What power for what use?
| Usage | Recommended Model | VRAM | Indicative Speed (recent GPU) |
|---|---|---|---|
| One-off transcription | large-v3-turbo | approx. 6 GB | 5 to 7 times real-time |
| Maximum accuracy, multilingual | large-v3 | approx. 10 GB | 4 to 6 times real-time |
| Subtitles with speakers | WhisperX (large-v3) | 10 to 16 GB | variable depending on diarization |
| Real-time, live subtitles | distil-whisper | approx. 4 GB | real-time |
| Mass archives (batch) | insanely-fast-whisper | 12 to 16 GB | 10 times real-time and more |
One hour of audio can thus be transcribed in a few minutes on a recent card. For processing large volumes in parallel, more memory and computing power linearly accelerate throughput.
Quick installation of faster-whisper
On a Windows or Linux machine equipped with an NVIDIA card:
# Dedicated Python environment
python -m venv whisper-env
source whisper-env/bin/activate # Linux/Mac
# whisper-env\Scripts\activate # Windows
# Install faster-whisper
pip install faster-whisper
# Transcribe a file
python -c "
from faster_whisper import WhisperModel
model = WhisperModel('large-v3-turbo', device='cuda', compute_type='int8')
segments, info = model.transcribe('meeting.mp3')
for s in segments:
print(s.text)
"
Who uses Whisper locally?
- Journalists and researchers to transcribe interviews without exposing their sources.
- Healthcare professionals for dictated reports, without any patient data leaving the office.
- Lawyers and notaries to transcribe confidential consultations and hearings.
- Content creators to generate subtitles and transcripts for podcasts or videos, free and unlimited.
- Businesses for internal meeting minutes, without relying on a third-party service.
- Accessibility services for real-time subtitling.
Combining Whisper with local AI
Transcription is often just the first step. Once audio is converted to text, a local language model can take over: summarize the meeting, extract decisions and actions, draft a structured report.
What machine for local Whisper
For transcription alone, an 8 GB card is more than enough. If you also want to run a local LLM to summarize and analyze, aim for 16 GB or more. Here are our adapted stations, assembled in Auriol (13390) and delivered throughout the EU.
In brief
Is Whisper free?
Yes, open source under Apache 2.0 license. You only pay for the hardware, once.

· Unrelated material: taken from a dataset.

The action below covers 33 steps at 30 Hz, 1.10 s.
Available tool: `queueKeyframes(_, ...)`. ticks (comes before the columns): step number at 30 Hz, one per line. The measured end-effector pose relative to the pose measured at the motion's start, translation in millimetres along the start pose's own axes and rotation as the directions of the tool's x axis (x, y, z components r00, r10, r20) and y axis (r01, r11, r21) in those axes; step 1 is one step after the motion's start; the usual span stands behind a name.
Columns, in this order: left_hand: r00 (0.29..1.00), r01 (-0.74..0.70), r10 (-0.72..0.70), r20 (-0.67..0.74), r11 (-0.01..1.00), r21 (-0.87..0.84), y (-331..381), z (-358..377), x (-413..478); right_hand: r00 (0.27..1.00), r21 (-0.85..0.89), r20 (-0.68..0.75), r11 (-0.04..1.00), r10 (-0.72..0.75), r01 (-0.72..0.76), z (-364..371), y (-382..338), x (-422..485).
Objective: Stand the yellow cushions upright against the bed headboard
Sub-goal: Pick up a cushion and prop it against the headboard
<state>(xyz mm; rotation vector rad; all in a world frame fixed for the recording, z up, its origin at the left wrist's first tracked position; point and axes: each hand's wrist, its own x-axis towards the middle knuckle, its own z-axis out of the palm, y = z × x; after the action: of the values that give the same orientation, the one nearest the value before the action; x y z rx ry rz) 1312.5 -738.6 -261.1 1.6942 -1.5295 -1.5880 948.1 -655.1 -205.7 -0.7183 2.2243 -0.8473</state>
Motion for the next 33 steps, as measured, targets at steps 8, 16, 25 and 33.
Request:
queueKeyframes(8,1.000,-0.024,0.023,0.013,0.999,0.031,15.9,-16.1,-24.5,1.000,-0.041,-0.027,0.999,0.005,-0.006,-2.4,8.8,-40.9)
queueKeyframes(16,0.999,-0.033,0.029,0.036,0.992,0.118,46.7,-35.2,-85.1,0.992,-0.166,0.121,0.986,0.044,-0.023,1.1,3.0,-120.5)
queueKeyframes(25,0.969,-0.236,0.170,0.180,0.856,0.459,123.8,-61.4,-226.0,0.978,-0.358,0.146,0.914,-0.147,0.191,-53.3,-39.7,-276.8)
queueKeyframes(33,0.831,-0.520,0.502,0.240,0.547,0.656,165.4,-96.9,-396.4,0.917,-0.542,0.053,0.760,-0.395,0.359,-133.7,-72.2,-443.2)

How accurate is it compared to online services?
large-v3 rivals the best commercial services, in nearly 99 languages.
Do I need a powerful machine?
No. 8 GB of VRAM is sufficient for transcription. Aim for 16 GB only if you add a local LLM for summarizing.
Can I transcribe video?
Yes. The audio is extracted from the video (via ffmpeg), then transcribed. Ideal for subtitling videos.
Do my files remain private?
Yes, completely. Locally, no recording leaves your machine.